_EXERCISE GOAL_
Repeat each entry word for word; the images are not part of the copy.
----- GIVEN INFORMATION
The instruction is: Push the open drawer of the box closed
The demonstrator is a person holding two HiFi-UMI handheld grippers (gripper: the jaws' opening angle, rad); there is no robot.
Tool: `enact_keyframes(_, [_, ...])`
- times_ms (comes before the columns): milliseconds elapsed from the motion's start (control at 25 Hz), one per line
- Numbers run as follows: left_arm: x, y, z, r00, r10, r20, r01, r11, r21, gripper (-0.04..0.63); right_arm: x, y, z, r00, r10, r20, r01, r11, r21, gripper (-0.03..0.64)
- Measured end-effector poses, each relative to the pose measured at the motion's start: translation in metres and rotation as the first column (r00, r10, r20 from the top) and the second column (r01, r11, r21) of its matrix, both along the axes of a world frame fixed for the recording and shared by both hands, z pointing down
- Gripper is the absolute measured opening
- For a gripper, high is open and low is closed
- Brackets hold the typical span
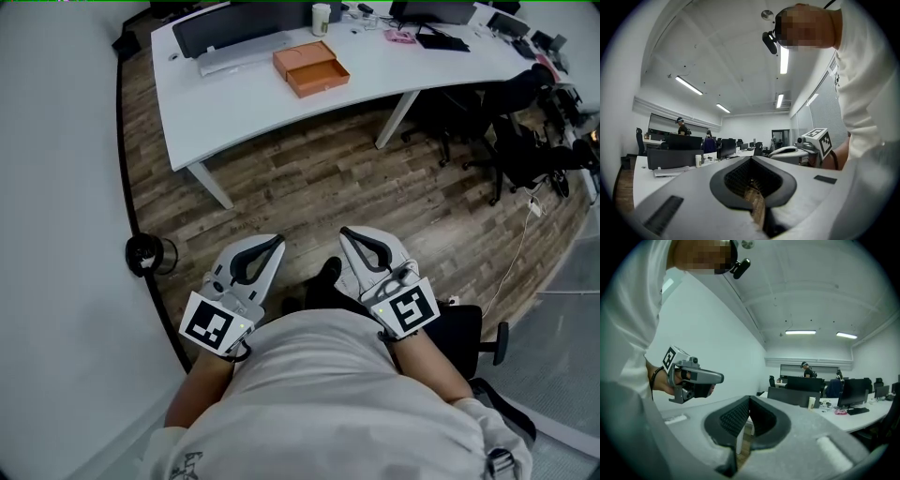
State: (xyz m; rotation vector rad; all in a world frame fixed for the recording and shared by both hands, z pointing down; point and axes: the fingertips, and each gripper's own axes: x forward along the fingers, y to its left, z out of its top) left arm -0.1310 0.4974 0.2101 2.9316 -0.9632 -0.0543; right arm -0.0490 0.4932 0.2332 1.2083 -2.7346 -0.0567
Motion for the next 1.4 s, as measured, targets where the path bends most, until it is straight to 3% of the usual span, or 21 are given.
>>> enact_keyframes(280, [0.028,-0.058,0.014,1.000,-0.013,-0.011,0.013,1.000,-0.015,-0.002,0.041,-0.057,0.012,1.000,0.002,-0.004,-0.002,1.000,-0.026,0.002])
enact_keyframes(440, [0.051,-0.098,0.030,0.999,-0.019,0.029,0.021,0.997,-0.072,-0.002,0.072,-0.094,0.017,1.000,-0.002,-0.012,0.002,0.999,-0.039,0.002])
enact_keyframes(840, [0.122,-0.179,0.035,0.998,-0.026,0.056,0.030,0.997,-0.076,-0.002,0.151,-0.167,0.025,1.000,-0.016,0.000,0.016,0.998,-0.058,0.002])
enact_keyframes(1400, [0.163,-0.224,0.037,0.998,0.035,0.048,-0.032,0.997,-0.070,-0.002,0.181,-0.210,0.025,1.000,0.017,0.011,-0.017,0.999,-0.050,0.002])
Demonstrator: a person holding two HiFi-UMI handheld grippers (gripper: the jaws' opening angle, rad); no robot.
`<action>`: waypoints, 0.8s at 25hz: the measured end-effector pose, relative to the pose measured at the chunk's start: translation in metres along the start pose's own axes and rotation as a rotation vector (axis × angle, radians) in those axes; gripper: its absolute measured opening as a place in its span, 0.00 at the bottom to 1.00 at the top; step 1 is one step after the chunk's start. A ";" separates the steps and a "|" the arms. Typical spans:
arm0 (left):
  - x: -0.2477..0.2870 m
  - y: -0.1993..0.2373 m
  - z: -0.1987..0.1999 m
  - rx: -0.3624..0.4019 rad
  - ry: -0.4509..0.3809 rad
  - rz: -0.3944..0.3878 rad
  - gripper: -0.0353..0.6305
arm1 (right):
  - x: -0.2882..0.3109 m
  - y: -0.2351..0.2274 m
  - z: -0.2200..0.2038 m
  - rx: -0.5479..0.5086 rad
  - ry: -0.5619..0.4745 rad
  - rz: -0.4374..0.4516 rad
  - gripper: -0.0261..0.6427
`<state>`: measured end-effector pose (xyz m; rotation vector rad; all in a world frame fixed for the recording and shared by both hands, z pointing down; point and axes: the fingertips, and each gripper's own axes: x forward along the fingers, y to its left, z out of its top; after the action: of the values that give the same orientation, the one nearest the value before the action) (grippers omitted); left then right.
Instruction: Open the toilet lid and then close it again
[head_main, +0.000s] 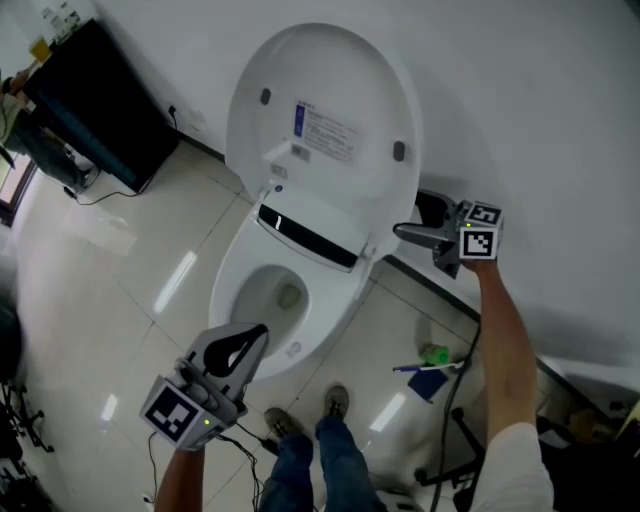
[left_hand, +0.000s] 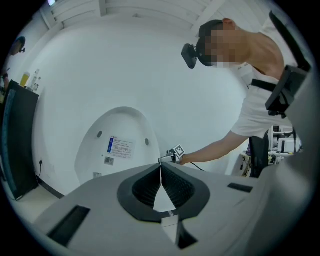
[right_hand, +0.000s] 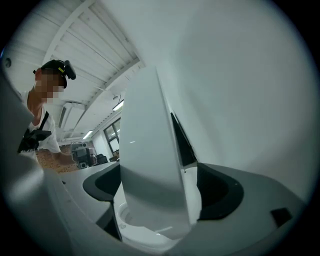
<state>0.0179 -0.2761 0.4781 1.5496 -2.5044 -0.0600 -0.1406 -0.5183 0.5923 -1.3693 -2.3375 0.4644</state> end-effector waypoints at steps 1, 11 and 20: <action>0.000 -0.001 -0.003 0.000 0.006 -0.002 0.06 | 0.003 0.002 0.000 -0.002 -0.005 0.013 0.73; -0.031 0.009 0.009 0.018 -0.005 0.069 0.06 | 0.026 0.054 -0.018 -0.289 0.159 -0.056 0.64; -0.128 0.001 -0.001 0.043 0.000 0.222 0.06 | 0.068 0.139 -0.132 -0.851 0.514 -0.355 0.63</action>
<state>0.0725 -0.1616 0.4607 1.2762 -2.6760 0.0263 -0.0017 -0.3824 0.6534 -1.1187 -2.2962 -0.9726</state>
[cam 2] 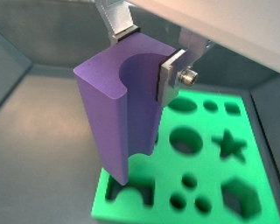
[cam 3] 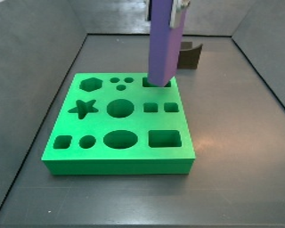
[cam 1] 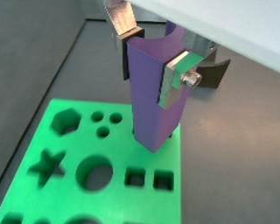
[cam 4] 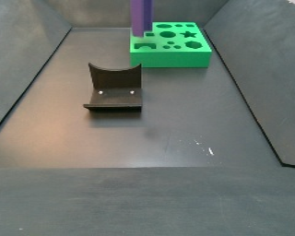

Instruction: Insert the arch object.

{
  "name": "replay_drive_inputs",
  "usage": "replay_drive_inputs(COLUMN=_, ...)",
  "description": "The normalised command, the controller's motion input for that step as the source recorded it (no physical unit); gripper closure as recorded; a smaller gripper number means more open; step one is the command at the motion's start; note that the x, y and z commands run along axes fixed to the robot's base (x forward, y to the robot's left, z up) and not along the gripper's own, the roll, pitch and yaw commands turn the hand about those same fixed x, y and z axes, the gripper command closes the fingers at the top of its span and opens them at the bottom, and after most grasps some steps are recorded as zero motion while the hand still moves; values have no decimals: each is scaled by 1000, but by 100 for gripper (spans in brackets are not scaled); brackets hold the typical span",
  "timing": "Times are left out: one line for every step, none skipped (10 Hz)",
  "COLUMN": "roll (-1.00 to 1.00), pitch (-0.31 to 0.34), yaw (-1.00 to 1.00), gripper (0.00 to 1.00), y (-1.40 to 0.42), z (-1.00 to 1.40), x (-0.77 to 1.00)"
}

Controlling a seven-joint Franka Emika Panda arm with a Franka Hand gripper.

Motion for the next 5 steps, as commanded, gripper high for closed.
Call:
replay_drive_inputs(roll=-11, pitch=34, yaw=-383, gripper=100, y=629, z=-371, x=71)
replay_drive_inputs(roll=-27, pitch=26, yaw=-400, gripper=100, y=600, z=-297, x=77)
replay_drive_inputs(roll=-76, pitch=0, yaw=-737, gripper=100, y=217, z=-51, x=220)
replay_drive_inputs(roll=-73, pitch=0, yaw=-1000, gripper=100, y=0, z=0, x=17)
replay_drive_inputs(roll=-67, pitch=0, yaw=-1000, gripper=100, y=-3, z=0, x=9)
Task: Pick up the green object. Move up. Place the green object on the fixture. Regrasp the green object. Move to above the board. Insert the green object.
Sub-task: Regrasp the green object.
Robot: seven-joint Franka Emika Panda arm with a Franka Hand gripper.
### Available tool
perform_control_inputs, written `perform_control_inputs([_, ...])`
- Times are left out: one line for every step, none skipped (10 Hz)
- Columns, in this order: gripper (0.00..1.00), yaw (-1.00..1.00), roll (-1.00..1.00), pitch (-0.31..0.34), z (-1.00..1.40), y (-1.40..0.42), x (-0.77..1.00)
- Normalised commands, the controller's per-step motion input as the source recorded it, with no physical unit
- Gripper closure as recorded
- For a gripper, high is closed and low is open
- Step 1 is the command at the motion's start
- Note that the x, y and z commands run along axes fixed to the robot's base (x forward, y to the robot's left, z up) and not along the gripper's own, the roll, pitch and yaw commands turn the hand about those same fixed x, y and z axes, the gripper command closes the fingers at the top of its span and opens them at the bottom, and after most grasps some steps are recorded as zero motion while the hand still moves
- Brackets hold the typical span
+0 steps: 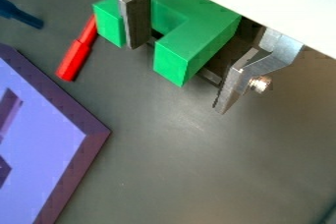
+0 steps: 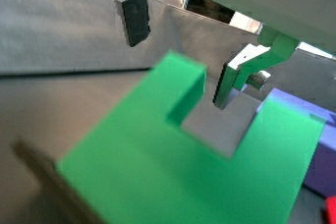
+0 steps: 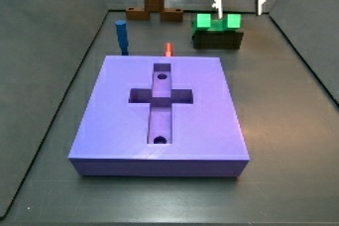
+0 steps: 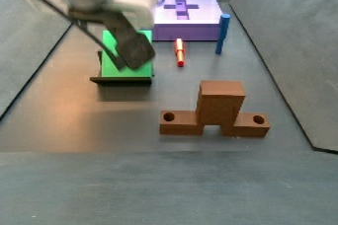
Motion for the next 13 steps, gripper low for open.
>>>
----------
_TASK OUTPUT_
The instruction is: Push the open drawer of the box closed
The demonstrator is a person holding two HiFi-UMI handheld grippers (gripper: the jaws' opening angle, rad); there is no robot.
Tool: `enact_keyframes(_, [_, ...])`
- times_ms (comes before the columns): milliseconds elapsed from the motion's start (control at 25 Hz), one per line
- Numbers run as follows: left_arm: x, y, z, r00, r10, r20, r01, r11, r21, gripper (-0.04..0.63); right_arm: x, y, z, r00, r10, r20, r01, r11, r21, gripper (-0.03..0.64)
- Measured end-effector poses, each relative to the pose measured at the motion's start: translation in metres and rotation as the first column (r00, r10, r20 from the top) and the second column (r01, r11, r21) of its matrix, both along the axes of a world frame fixed for the recording and shared by both hands, z pointing down
- Gripper is the absolute measured opening
- For a gripper, high is open and low is closed
- Brackets hold the typical span
State: (xyz m; rotation vector rad; all in a world frame fixed for the recording and shared by both hands, z pointing down; point and axes: the fingertips, and each gripper's own axes: x forward along the fingers, y to its left, z out of its top) left arm -0.1310 0.4974 0.2101 2.9316 -0.9632 -0.0543; right arm -0.0490 0.4932 0.2332 1.2083 -2.7346 -0.0567
Motion for the next 1.4 s, as measured, targets where the path bends most, until it is straight to 3% of the usual span, or 21 are given.
>>> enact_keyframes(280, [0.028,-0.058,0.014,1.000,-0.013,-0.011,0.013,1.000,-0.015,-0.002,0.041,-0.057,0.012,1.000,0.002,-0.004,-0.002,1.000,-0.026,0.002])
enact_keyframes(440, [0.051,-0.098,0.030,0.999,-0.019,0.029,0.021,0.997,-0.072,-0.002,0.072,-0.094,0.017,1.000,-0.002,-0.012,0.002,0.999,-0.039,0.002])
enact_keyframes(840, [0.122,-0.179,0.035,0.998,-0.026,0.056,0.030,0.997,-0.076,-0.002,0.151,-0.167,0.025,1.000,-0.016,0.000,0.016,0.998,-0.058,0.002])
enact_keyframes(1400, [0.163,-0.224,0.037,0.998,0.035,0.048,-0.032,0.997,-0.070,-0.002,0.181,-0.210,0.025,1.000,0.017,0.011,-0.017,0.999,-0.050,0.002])
Demonstrator: a person holding two HiFi-UMI handheld grippers (gripper: the jaws' opening angle, rad); no robot.
`<action>`: waypoints, 0.8s at 25hz: the measured end-effector pose, relative to the pose measured at the chunk's start: translation in metres along the start pose's own axes and rotation as a rotation vector (axis × angle, radians) in those axes; gripper: its absolute measured opening as a place in its span, 0.00 at the bottom to 1.00 at the top; step 1 is one step after the chunk's start. A ";" separates the steps and a "|" the arms. Typical spans:
arm0 (left):
  - x: -0.2477..0.2870 m
  - y: -0.1993..0.2373 m
  - z: -0.1987..0.1999 m
  - rx: -0.3624..0.4019 rad
  - ry: -0.4509..0.3809 rad
  - rz: -0.3944..0.3878 rad
  - gripper: -0.0353..0.6305
arm1 (right):
  - x: -0.2882..0.3109 m
  - y: -0.2351..0.2274 m
  - z: -0.2200..0.2038 m
  - rx: -0.5479..0.5086 rad
  - ry: -0.5619..0.4745 rad
  - rz: -0.4374..0.4516 rad
  - gripper: -0.0261..0.6427
`<state>`: measured end-effector pose (xyz m; rotation vector rad; all in a world frame fixed for the recording and shared by both hands, z pointing down; point and axes: the fingertips, and each gripper's own axes: x forward along the fingers, y to its left, z out of its top; after the action: of the values that give the same orientation, the one nearest the value before the action) (grippers omitted); left then right.
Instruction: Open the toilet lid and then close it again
[head_main, +0.000s] 
[left_hand, +0.000s] 
[right_hand, +0.000s] 
<state>0.0179 -0.2761 0.4781 1.5496 -2.5044 -0.0600 -0.1406 -0.5183 0.5923 -1.3693 -2.3375 0.4644</state> end-effector waypoints at steps 1, 11 and 20: <action>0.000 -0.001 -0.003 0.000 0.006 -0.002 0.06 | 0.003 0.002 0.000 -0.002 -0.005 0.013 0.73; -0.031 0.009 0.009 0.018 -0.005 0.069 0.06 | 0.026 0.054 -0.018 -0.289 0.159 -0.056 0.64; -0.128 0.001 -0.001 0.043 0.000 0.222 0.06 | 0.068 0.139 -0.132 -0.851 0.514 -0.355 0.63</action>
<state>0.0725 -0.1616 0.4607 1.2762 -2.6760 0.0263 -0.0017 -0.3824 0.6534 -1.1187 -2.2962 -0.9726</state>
[cam 2] 
[cam 3] 
[cam 1] 
[cam 4] 

Instruction: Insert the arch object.

{
  "name": "replay_drive_inputs",
  "usage": "replay_drive_inputs(COLUMN=_, ...)",
  "description": "The normalised command, the controller's motion input for that step as the source recorded it (no physical unit); gripper closure as recorded; a smaller gripper number means more open; step one is the command at the motion's start; note that the x, y and z commands run along axes fixed to the robot's base (x forward, y to the robot's left, z up) and not along the gripper's own, the roll, pitch and yaw commands turn the hand about those same fixed x, y and z axes, the gripper command closes the fingers at the top of its span and opens them at the bottom, and after most grasps some steps are recorded as zero motion while the hand still moves; values have no decimals: each is scaled by 1000, but by 100 for gripper (spans in brackets are not scaled); brackets hold the typical span",
  "timing": "Times are left out: one line for every step, none skipped (10 Hz)",
  "COLUMN": "roll (-1.00 to 1.00), pitch (-0.31 to 0.34), yaw (-1.00 to 1.00), gripper (0.00 to 1.00), y (-1.40 to 0.42), z (-1.00 to 1.40), x (-0.77 to 1.00)"
}

Controlling a seven-joint Franka Emika Panda arm with a Franka Hand gripper.

Motion for the next 5 steps, as commanded, gripper high for closed.
Call:
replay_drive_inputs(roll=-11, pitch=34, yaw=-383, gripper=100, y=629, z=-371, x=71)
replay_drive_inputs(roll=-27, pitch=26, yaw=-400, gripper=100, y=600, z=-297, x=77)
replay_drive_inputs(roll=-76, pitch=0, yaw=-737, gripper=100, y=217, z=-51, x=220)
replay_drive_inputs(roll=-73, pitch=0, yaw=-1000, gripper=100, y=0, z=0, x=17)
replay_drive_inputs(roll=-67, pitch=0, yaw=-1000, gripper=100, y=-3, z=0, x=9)
Task: Pick up the green object. Move up. Place the green object on the fixture. Regrasp the green object. Move to above the board. Insert the green object.
Sub-task: Regrasp the green object.
Robot: seven-joint Franka Emika Panda arm with a Franka Hand gripper.
### Available tool
perform_control_inputs, written `perform_control_inputs([_, ...])`
- Times are left out: one line for every step, none skipped (10 Hz)
- Columns, in this order: gripper (0.00..1.00), yaw (-1.00..1.00), roll (-1.00..1.00), pitch (-0.31..0.34), z (-1.00..1.40), y (-1.40..0.42), x (-0.77..1.00)
- Normalised commands, the controller's per-step motion input as the source recorded it, with no physical unit
- Gripper closure as recorded
- For a gripper, high is closed and low is open
- Step 1 is the command at the motion's start
- Note that the x, y and z commands run along axes fixed to the robot's base (x forward, y to the robot's left, z up) and not along the gripper's own, the roll, pitch and yaw commands turn the hand about those same fixed x, y and z axes, the gripper command closes the fingers at the top of its span and opens them at the bottom, and after most grasps some steps are recorded as zero motion while the hand still moves
- Brackets hold the typical span
+0 steps: 
+0 steps: 
+0 steps: 
+0 steps: 
Motion for the next 13 steps, gripper low for open.
>>>

What the exercise asked for is now complete.